Terraform — EC2 provisioning

Provisions an EC2 instance (Amazon Linux 2023, ARM64) with a security group, an Elastic IP, and a Route 53 A record (project_name.r53_domain_suffix), then auto-bootstraps the app via user_data running go.sh. The deploy scripts skip EIP/Route 53 when Terraform has already set them.

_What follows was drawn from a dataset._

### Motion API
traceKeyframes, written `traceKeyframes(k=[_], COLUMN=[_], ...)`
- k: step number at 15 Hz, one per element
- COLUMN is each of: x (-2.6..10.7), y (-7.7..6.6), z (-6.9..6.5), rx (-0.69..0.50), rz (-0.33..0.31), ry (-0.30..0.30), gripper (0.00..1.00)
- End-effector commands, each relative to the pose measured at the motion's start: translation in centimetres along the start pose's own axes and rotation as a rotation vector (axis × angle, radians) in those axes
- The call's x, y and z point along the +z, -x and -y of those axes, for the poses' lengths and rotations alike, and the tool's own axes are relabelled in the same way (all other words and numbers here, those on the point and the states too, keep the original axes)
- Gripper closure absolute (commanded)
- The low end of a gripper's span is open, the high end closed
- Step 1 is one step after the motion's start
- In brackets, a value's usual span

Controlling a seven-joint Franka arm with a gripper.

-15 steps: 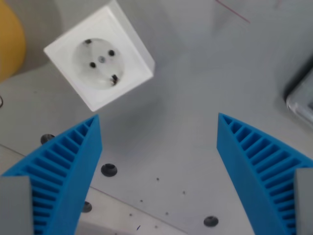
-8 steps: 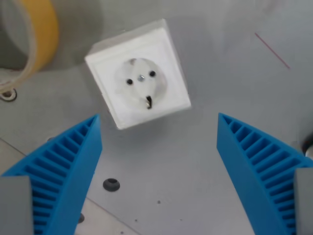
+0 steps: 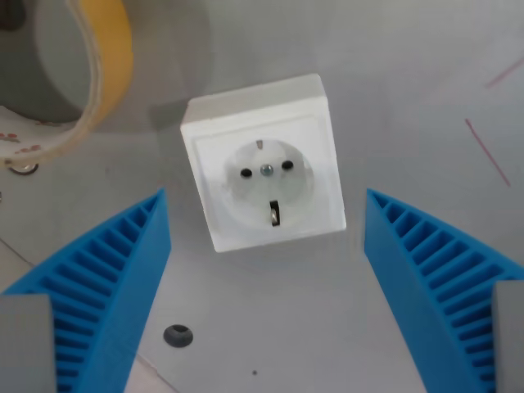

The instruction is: Move above the white socket

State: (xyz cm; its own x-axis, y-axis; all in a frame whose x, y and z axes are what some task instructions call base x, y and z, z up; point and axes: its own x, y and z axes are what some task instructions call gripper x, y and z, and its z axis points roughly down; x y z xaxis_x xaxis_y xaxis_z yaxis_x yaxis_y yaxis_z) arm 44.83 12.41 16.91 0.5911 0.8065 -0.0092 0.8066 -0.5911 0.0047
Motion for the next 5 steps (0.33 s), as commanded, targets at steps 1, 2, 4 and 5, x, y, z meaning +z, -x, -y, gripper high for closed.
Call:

Version control: Commit .terraform.lock.hcl so everyone uses the same provider versions (reproducible builds). It contains only provider version hashes — no secrets; safe for public repos. Do not commit terraform.tfvars (use it for your project/credentials).

Prerequisites

  • Terraform >= 1.5
  • AWS CLI configured (aws configure or SSO). If using SSO: aws sso login --profile=your-profile (e.g. aws sso login --profile=be-wordpress), then set aws_profile in terraform.tfvars to that profile.
  • The instanceRole IAM instance profile must already exist in your account.
  • No key pair required — connect to the instance via SSM Session Manager (aws ssm start-session --target <instance-id>).

Usage

cd terraform
cp terraform.tfvars.example terraform.tfvars
# edit terraform.tfvars — set project_name, repo_url, github_token, r53_hosted_zone_id, r53_domain_suffix

terraform init
terraform plan
terraform apply

Optional — production env files via SSM: To have the first deploy use real .env.api.production and .env.web.production (so you don't have to SSM in and edit them), create the files locally (e.g. copy from bootstrap/env.*.production.sample, fill in secrets), set env_api_file and env_web_file in terraform.tfvars to their paths (relative to terraform/), and run terraform apply. Terraform will upload the file contents to SSM Parameter Store and the instance will pull them at boot. Env file contents are stored in Terraform state and in SSM — use an encrypted backend and ensure instanceRole has ssm:GetParameter (and kms:Decrypt for SecureString) in addition to Session Manager. If you leave these variables empty, the instance copies from the bootstrap samples as before.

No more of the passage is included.